GitHub - sylinrl/TruthfulQA: TruthfulQA: Measuring How Models Imitate Human Falsehoods

Dive into the world of fact-checking with GitHub's TruthfulQA tool! 🤖🔍 Measure how AI models conform to truthful and informative responses using metrics like GPT-3, BLEURT, and more. Enhance your models' performance now! #AI #MachineLearning #GitHub

TruthfulQA is a benchmark for evaluating model performance in generating truthful and informative answers to questions.
It consists of two tasks: Generation (main task) and Multiple-choice.
The primary objective is overall truthfulness, while the secondary objective is informativeness of the model's answers.
Metrics used include GPT-3 metrics (GPT-judge, GPT-info), BLEURT, ROUGE, and BLEU for evaluating truthfulness and informativeness.
Multiple-choice tasks test the model's ability to select true statements.
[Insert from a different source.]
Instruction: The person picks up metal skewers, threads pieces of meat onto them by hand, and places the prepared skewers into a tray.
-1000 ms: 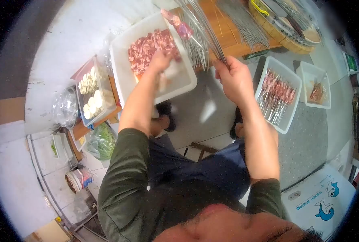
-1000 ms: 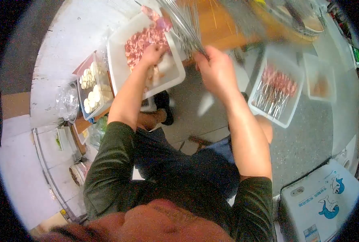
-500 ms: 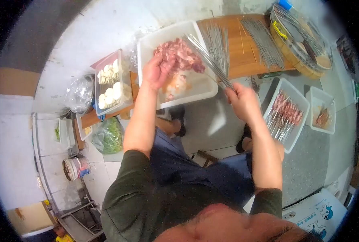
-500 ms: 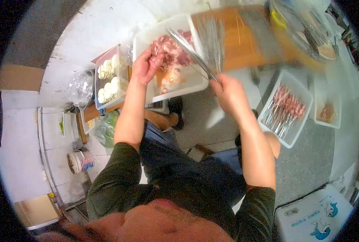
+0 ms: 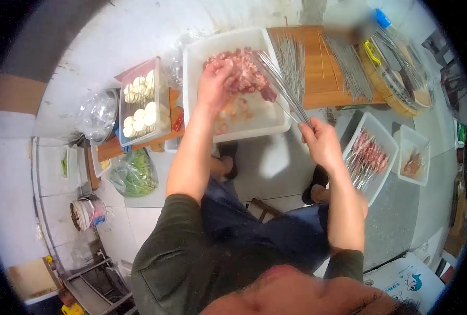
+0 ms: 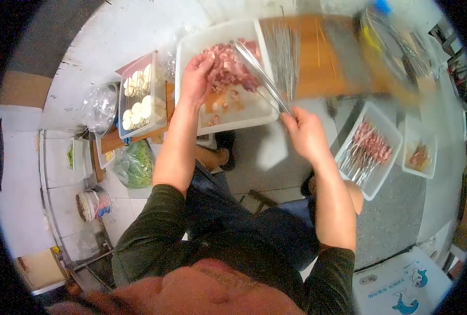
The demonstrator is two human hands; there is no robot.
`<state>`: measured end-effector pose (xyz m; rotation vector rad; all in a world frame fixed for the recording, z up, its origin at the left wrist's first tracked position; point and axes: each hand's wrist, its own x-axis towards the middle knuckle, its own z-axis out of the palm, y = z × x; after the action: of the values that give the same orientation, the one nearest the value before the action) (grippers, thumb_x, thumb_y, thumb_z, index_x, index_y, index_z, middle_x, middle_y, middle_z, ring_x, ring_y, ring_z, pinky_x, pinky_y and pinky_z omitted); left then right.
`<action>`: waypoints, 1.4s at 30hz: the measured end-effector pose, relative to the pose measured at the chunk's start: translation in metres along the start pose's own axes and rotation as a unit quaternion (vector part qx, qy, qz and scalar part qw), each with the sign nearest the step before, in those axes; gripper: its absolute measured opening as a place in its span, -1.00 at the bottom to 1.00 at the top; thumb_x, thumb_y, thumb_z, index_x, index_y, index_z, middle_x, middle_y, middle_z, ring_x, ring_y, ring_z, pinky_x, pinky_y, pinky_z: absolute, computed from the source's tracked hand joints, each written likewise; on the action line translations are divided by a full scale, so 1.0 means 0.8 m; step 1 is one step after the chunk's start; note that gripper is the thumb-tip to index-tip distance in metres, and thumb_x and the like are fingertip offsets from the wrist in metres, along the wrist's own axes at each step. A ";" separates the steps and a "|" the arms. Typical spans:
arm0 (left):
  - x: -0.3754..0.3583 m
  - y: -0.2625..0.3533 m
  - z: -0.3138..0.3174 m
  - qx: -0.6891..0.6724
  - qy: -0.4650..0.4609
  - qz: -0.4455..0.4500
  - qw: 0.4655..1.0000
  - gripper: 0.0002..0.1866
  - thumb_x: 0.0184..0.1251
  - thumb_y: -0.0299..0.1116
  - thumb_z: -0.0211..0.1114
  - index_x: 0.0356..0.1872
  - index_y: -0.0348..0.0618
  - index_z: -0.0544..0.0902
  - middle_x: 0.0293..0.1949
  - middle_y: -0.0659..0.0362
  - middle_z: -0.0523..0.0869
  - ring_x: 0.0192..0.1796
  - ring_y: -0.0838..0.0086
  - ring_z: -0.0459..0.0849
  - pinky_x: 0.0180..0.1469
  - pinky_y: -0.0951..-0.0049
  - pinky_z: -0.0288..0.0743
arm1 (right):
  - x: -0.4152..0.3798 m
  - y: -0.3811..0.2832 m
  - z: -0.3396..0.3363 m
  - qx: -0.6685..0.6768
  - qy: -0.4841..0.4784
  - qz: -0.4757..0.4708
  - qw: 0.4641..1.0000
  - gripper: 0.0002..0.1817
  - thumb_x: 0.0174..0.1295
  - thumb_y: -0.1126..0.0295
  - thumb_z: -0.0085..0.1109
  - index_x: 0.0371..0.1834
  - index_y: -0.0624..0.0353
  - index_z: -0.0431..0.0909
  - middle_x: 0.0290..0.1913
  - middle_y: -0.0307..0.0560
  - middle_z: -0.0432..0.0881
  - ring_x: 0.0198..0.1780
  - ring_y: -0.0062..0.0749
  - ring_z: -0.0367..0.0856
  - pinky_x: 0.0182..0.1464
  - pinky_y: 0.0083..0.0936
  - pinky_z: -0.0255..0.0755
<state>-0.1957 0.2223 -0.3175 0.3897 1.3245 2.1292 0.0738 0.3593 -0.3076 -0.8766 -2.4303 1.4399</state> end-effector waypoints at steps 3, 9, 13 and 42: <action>-0.001 0.005 -0.001 0.033 0.011 -0.003 0.999 -0.85 0.37 -0.48 0.26 -0.10 -0.15 0.52 -0.16 0.10 0.70 -0.13 0.41 0.70 -0.23 0.45 0.60 | -0.002 -0.003 0.003 0.013 0.008 0.000 1.000 -0.67 0.39 0.25 0.16 -0.49 0.24 0.49 -0.62 -0.22 0.50 -0.54 -0.58 0.37 -0.42 -0.51 0.29; 0.003 0.004 -0.007 0.050 0.034 0.058 0.996 -0.69 0.27 -0.51 0.38 0.01 -0.23 0.53 -0.14 0.09 0.68 -0.10 0.41 0.67 -0.02 0.44 0.57 | -0.003 -0.001 0.002 0.004 0.003 -0.009 1.000 -0.69 0.37 0.23 0.17 -0.40 0.28 0.56 -0.59 -0.08 0.58 -0.53 -0.39 0.48 -0.40 -0.41 0.37; 0.002 0.009 -0.005 0.089 0.051 0.071 0.992 -0.61 0.26 -0.52 0.38 0.10 -0.27 0.53 -0.09 0.10 0.68 -0.04 0.44 0.67 0.02 0.44 0.56 | -0.003 0.007 0.002 -0.002 0.005 -0.007 1.000 -0.70 0.37 0.25 0.18 -0.40 0.28 0.55 -0.59 -0.10 0.56 -0.53 -0.44 0.46 -0.39 -0.41 0.37; 0.001 0.011 -0.012 -0.004 -0.064 0.003 0.998 -0.57 0.42 -0.28 0.28 0.21 -0.29 0.50 0.05 0.09 0.68 0.05 0.41 0.67 0.05 0.47 0.61 | -0.003 0.010 0.013 -0.024 0.010 -0.033 0.999 -0.70 0.34 0.24 0.21 -0.39 0.29 0.55 -0.57 0.15 0.53 -0.52 -0.06 0.50 -0.37 -0.26 0.41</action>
<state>-0.2048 0.2130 -0.3139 0.5173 1.2427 2.0767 0.0742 0.3532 -0.3190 -0.8096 -2.4642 1.3496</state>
GPT-3, GPT-J, GPT-2, and UnifiedQA models are benchmarked with respective performance percentages.
Instructions for running models on Colab or locally are provided.
Fine-tuned GPT-3 models are recommended for accurate evaluation of truthfulness and informativeness.
A new version of the benchmark with additional reference answers has been released to enhance future model performances.